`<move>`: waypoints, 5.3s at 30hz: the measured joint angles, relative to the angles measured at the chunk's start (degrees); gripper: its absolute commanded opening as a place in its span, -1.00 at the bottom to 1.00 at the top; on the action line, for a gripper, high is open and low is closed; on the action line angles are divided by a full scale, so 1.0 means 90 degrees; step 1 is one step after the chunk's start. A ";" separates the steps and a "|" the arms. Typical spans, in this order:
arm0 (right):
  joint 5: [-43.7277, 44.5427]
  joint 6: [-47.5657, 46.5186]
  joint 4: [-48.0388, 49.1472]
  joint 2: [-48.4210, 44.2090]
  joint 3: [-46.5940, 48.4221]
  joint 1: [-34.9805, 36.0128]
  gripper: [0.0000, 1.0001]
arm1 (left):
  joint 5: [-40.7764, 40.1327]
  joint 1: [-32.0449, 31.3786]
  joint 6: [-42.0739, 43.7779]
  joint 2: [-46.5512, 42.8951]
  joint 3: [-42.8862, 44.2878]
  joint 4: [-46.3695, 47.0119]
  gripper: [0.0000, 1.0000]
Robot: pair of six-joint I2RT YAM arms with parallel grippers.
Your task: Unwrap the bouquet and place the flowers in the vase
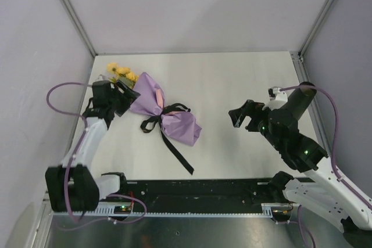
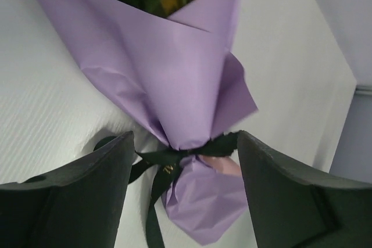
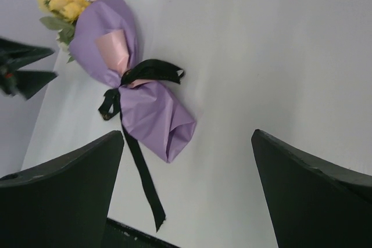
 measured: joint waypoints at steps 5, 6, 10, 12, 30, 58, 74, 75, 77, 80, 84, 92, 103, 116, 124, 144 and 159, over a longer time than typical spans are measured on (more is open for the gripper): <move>-0.0546 -0.0168 0.0386 -0.0272 -0.0323 0.0000 0.97 | -0.0039 0.0041 -0.0464 0.1241 0.0340 0.0027 0.43; -0.0629 -0.0185 0.0452 -0.0272 -0.0330 0.0000 0.97 | -0.0041 0.0039 -0.0515 0.1362 0.0340 0.0024 0.43; -0.0852 -0.0211 0.0767 -0.0134 -0.0330 0.0000 0.95 | -0.0078 0.0019 -0.0607 0.1661 0.0340 0.0012 0.42; -0.0891 -0.0209 0.0860 0.0027 -0.0333 0.0000 0.95 | -0.0080 -0.0005 -0.0612 0.1717 0.0340 0.0046 0.41; -0.1443 0.0556 0.2540 0.1756 -0.0818 0.0527 0.59 | 0.0505 -0.0080 -0.0767 0.2487 0.0318 0.0797 -0.47; -0.0211 0.0746 0.5438 0.7252 0.0610 0.3045 -0.02 | 0.1445 -0.0080 -0.0831 0.1724 -0.0539 0.0962 -1.00; 0.0862 0.0843 0.4860 0.7798 0.1010 0.3099 -0.22 | 0.1489 -0.0080 -0.1149 0.1501 -0.0763 0.0979 -1.00; 0.0918 0.0840 0.4830 0.7817 0.1018 0.3104 -0.25 | 0.1484 -0.0080 -0.1161 0.1486 -0.0777 0.0984 -1.00; 0.1018 0.0840 0.4772 0.7856 0.1027 0.3106 -0.31 | 0.1481 -0.0080 -0.1185 0.1440 -0.0814 0.0991 -1.00; 0.1100 0.0816 0.4709 0.7881 0.1027 0.3116 -0.37 | 0.1447 -0.0080 -0.1222 0.1406 -0.0840 0.0991 -1.00; 0.1178 0.0787 0.4719 0.7919 0.1027 0.3123 -0.40 | 0.1430 -0.0080 -0.1263 0.1389 -0.0845 0.0993 -1.00; 0.1217 0.0617 0.4845 0.8072 0.1066 0.3128 -0.97 | 0.1372 -0.0080 -0.1263 0.1382 -0.0845 0.0996 -1.00; 0.0991 0.0197 0.4532 0.6866 0.1005 0.3143 -1.00 | 0.1209 -0.0083 -0.1188 0.1358 -0.0843 0.0993 -1.00; 0.1695 0.0017 0.4065 0.5127 0.0425 0.3077 -1.00 | 0.1086 -0.0175 -0.0680 0.1251 -0.0675 0.0767 -1.00; 0.1826 0.0109 0.3951 0.4481 -0.0177 0.2919 -1.00 | 0.0792 -0.0187 -0.0457 0.1251 -0.0675 0.0556 -1.00; 0.1991 0.0410 0.2936 0.2159 -0.0860 0.1710 -1.00 | 0.0391 -0.0187 -0.0017 0.1311 -0.0437 0.0289 -1.00; 0.2696 0.0090 0.1889 0.0209 -0.0916 0.0738 -1.00 | -0.0119 -0.0185 0.0253 0.1450 -0.0316 -0.0012 -1.00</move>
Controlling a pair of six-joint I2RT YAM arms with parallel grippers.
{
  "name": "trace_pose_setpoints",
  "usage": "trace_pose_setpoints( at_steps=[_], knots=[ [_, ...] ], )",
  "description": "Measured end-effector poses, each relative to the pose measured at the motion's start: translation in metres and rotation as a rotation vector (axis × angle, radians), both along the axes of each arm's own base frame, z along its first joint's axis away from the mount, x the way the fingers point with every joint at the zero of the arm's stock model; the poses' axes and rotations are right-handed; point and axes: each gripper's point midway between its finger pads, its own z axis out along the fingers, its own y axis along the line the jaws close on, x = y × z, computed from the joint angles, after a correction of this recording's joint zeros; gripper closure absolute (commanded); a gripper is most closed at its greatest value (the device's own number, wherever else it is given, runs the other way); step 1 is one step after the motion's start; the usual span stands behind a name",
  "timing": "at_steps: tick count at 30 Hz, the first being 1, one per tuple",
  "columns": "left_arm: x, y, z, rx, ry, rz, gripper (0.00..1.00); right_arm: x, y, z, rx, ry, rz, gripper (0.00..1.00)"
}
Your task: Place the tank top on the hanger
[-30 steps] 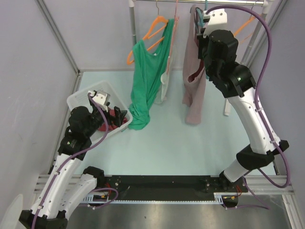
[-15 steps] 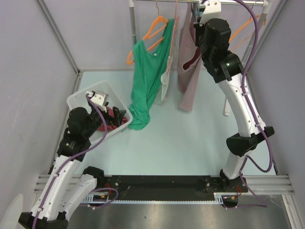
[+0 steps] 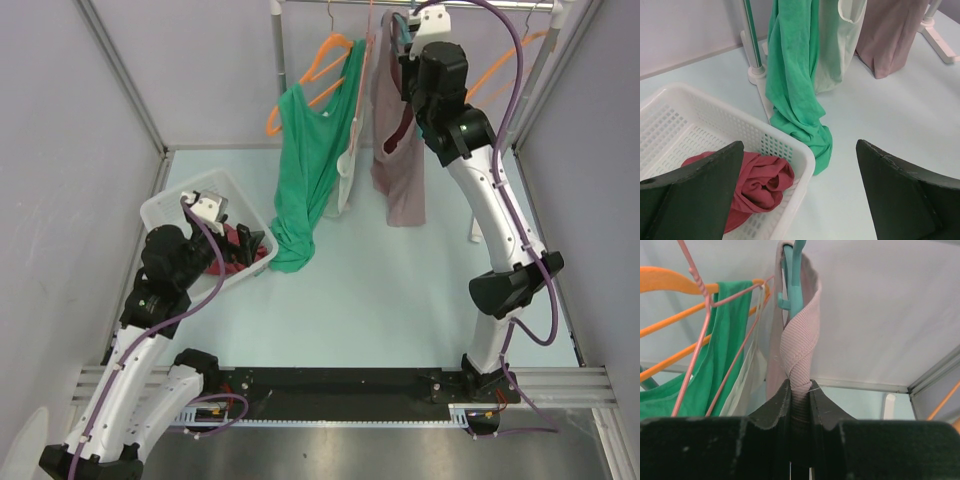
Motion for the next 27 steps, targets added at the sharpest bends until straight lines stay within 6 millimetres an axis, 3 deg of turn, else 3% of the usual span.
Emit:
trace_pose_setpoints(
  at_steps=[5, 12, 15, 16, 19, 27],
  knots=[
    [0.0, 0.001, 0.0, 0.0, 0.0, 0.002, 0.01, 0.005, 0.008, -0.02, 0.007, 0.037, 0.024, 1.0],
    [0.0, 0.001, 0.0, 0.0, 0.001, 0.003, 0.0, 0.005, 0.021, -0.023, 0.026, 0.03, 0.049, 0.98],
    [0.0, 0.001, 0.0, 0.0, 0.001, 0.003, 0.01, 0.001, 0.03, -0.022, 0.027, 0.024, 0.063, 0.71],
    [0.001, 0.001, 0.0, 0.0, 0.001, 0.003, 0.0, 0.0, 0.033, -0.021, 0.026, 0.022, 0.067, 0.54],
    [0.001, 0.001, 0.0, 0.0, 0.001, 0.003, 0.0, -0.003, 0.039, -0.024, 0.018, 0.032, 0.076, 0.34],
    [0.001, 0.001, -0.001, 0.001, 0.002, 0.006, 0.01, -0.013, 0.038, -0.031, -0.012, 0.066, 0.074, 0.09]
  ],
)
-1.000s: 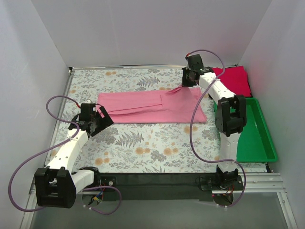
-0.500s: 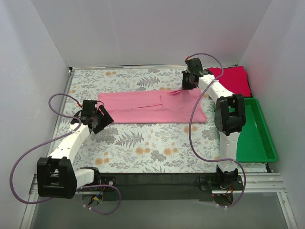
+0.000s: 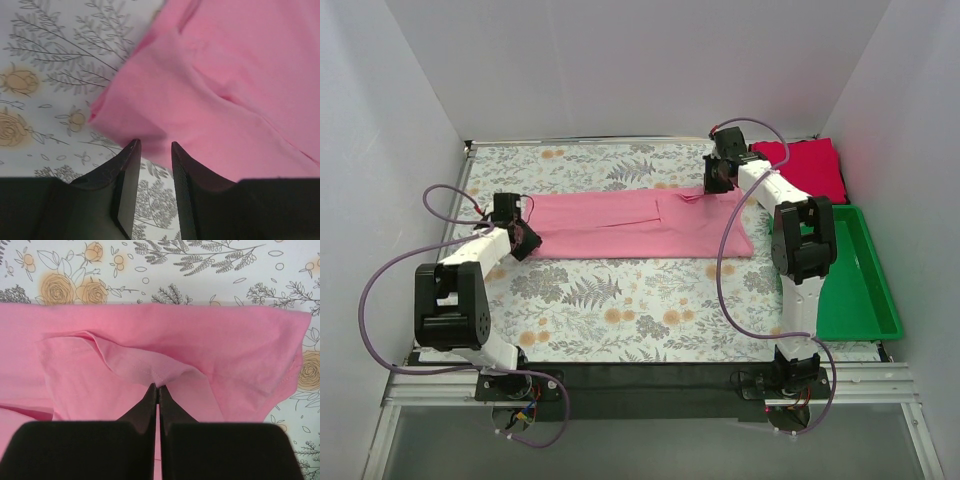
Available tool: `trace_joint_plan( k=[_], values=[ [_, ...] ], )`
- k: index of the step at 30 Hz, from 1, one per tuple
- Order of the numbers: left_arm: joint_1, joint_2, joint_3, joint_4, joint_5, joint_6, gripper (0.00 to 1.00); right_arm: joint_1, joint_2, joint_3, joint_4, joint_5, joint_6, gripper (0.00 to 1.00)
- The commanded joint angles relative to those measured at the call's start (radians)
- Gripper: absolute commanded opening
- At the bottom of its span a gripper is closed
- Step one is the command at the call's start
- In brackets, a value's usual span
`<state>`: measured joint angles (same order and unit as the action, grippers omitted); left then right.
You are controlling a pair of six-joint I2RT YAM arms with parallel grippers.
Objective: Fold and stack the t-shirts
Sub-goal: Fold the tshirt
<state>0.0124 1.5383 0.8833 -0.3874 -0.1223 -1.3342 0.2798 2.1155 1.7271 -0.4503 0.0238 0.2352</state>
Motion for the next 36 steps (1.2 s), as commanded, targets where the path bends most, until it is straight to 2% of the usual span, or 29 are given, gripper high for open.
trace_joint_plan(
  k=[1,14,22,24,30,36],
  values=[
    [0.041,0.008,-0.013,0.025,-0.068,-0.017,0.30,-0.011,-0.055,-0.015,0.035,-0.007,-0.007,0.01],
    [0.064,0.026,-0.072,0.024,-0.086,-0.025,0.30,-0.017,-0.117,-0.081,0.035,-0.064,-0.007,0.03],
    [0.064,0.008,-0.083,0.021,-0.070,-0.022,0.30,-0.037,-0.028,0.028,0.047,-0.048,0.013,0.05],
    [0.064,0.013,-0.084,0.022,-0.068,-0.022,0.31,-0.039,0.004,0.058,0.048,-0.047,0.027,0.09],
    [0.064,0.014,-0.090,0.018,-0.068,-0.022,0.31,-0.050,0.052,0.074,0.056,-0.050,0.049,0.10],
    [0.064,0.005,-0.098,0.018,-0.070,-0.020,0.31,-0.054,0.017,0.045,0.059,-0.093,0.042,0.10]
  ],
)
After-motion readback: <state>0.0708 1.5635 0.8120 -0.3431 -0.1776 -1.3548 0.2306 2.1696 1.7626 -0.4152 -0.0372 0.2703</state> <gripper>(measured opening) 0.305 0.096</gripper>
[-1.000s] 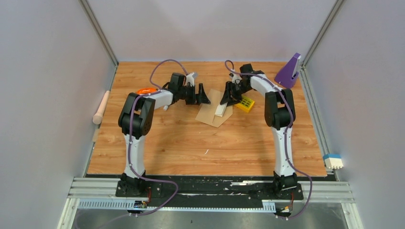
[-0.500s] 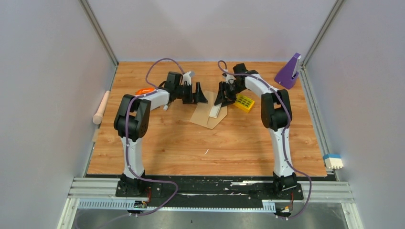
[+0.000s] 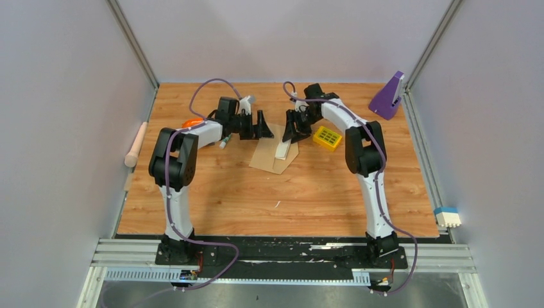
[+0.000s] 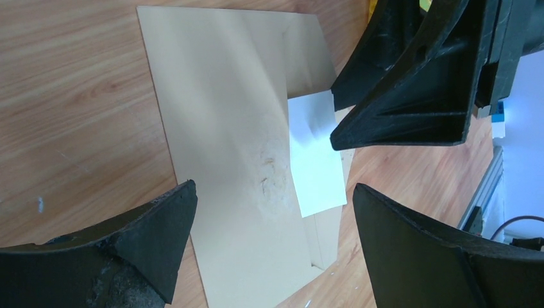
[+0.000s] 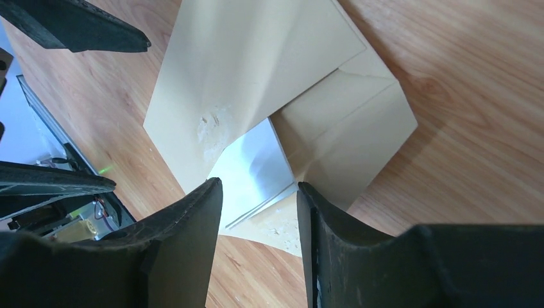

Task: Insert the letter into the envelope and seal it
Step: Place the letter in the envelope.

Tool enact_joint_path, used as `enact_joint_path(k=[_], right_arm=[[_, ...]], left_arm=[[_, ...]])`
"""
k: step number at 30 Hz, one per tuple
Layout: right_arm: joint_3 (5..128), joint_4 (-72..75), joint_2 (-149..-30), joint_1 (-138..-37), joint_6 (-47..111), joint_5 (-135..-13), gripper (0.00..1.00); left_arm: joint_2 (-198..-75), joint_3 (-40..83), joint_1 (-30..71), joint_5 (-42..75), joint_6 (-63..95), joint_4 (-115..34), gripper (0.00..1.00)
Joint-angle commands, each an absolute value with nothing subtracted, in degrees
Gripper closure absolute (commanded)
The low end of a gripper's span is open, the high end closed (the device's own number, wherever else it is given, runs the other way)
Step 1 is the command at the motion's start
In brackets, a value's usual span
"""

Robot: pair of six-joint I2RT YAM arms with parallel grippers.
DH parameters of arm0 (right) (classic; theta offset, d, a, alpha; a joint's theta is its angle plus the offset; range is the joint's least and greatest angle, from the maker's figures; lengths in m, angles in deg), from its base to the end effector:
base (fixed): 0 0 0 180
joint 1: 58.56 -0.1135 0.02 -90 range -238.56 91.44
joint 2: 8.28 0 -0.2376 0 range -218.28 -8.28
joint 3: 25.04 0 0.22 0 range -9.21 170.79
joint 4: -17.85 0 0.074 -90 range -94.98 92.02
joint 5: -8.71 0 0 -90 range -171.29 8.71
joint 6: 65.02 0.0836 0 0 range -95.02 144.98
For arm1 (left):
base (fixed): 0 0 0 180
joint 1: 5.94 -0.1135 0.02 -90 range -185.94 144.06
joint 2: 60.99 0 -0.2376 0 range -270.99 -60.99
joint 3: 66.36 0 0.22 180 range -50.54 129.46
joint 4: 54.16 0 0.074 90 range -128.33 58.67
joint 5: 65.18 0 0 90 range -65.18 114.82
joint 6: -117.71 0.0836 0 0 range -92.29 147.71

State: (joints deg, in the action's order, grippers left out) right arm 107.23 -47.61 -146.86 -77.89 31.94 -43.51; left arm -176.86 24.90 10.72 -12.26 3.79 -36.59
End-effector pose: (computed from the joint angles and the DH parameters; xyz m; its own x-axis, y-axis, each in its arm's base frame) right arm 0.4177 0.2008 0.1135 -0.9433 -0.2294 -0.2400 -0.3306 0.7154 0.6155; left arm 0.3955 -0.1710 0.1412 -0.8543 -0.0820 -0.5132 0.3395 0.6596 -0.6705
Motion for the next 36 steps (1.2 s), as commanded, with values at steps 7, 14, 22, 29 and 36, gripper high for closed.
enact_joint_path(k=[7,14,22,29,36], right_arm=[[110.40,-49.56,-141.54,-76.93,30.78,-42.38,0.53],[103.32,-49.85,-137.34,-75.09,32.99,-37.63,0.56],[96.12,-44.74,-138.44,-76.76,36.86,-35.19,0.55],[98.65,-44.76,-142.49,-77.53,37.78,-33.51,0.55],[100.03,-44.81,-144.80,-77.81,37.90,-34.21,0.55]], left_arm=[[-178.28,23.16,10.75,-13.61,2.56,-40.83,0.00],[-178.91,21.81,10.73,-12.72,1.50,-41.97,0.00],[-178.29,20.65,10.69,-11.93,0.08,-43.81,0.00],[-177.70,19.97,10.75,-11.54,-0.04,-44.25,0.00],[-177.70,19.72,10.68,-11.82,-0.59,-44.74,0.00]])
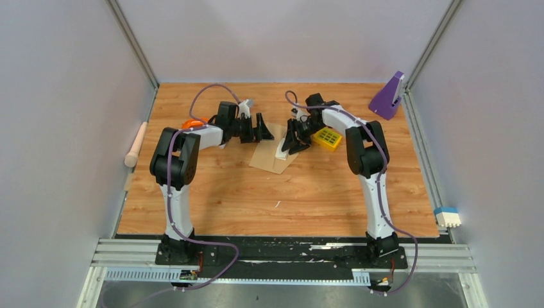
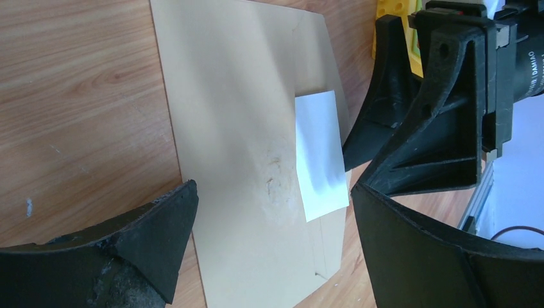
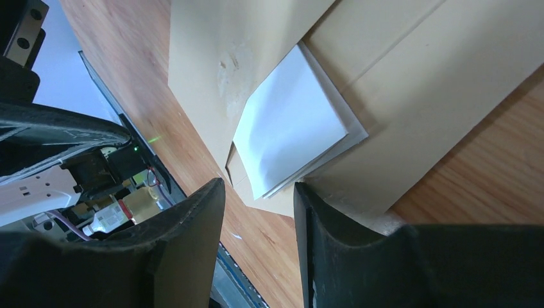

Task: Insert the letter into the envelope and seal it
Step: Place the letter in the envelope.

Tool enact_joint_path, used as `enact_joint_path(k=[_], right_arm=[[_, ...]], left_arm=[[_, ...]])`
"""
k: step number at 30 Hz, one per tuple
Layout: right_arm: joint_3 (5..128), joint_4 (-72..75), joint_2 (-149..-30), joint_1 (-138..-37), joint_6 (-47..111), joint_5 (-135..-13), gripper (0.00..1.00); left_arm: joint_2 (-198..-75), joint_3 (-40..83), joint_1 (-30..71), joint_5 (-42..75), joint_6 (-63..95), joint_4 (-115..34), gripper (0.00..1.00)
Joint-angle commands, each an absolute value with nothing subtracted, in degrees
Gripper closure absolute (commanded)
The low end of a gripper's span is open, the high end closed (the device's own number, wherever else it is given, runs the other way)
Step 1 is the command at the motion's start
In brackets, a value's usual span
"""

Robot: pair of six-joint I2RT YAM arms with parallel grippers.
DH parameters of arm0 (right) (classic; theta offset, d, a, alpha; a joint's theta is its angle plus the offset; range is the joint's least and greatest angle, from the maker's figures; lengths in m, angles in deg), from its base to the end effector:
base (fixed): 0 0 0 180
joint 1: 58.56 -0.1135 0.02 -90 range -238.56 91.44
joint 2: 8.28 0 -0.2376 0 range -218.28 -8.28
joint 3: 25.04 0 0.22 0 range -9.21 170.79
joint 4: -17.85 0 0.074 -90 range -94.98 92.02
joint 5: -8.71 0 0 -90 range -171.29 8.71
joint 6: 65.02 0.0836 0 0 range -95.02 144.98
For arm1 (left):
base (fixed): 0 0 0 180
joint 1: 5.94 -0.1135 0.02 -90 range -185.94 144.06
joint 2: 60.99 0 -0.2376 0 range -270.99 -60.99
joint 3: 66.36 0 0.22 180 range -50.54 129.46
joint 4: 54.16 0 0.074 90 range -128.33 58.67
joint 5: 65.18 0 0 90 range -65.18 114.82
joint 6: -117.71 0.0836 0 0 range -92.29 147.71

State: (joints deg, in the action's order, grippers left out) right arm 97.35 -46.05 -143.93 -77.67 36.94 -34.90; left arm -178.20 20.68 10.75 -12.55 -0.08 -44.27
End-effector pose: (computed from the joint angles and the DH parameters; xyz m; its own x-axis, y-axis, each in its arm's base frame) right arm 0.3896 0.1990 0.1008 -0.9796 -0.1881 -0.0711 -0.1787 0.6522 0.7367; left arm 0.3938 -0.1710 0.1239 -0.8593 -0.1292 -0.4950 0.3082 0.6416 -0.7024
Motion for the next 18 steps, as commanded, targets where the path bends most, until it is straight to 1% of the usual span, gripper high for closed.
enact_joint_path(k=[1,10,18], right_arm=[[100.11,-44.79,-144.92,-77.81,37.82,-34.26,0.55],[104.19,-45.44,-147.38,-78.61,37.63,-32.12,0.55],[106.80,-45.88,-149.72,-80.17,37.33,-32.60,0.55]], left_arm=[[-177.71,19.66,10.69,-11.92,-0.61,-44.81,0.00],[-177.97,19.65,10.69,-12.69,-1.20,-45.32,0.00],[-177.80,19.71,10.75,-13.19,-1.59,-45.49,0.00]])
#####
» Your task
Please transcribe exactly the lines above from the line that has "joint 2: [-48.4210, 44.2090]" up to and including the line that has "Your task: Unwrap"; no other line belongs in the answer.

» Task response
  joint 2: [-48.4210, 44.2090]
  joint 3: [-46.5940, 48.4221]
  joint 1: [-34.9805, 36.0128]
  gripper: [0.0000, 1.0001]
arm1 (left):
  joint 5: [-40.7764, 40.1327]
  joint 1: [-32.0449, 31.3786]
  joint 6: [-42.0739, 43.7779]
  joint 2: [-46.5512, 42.8951]
  joint 3: [-42.8862, 44.2878]
  joint 4: [-46.3695, 47.0119]
  gripper: [0.0000, 1.0000]
Robot: pair of six-joint I2RT YAM arms with parallel grippers.
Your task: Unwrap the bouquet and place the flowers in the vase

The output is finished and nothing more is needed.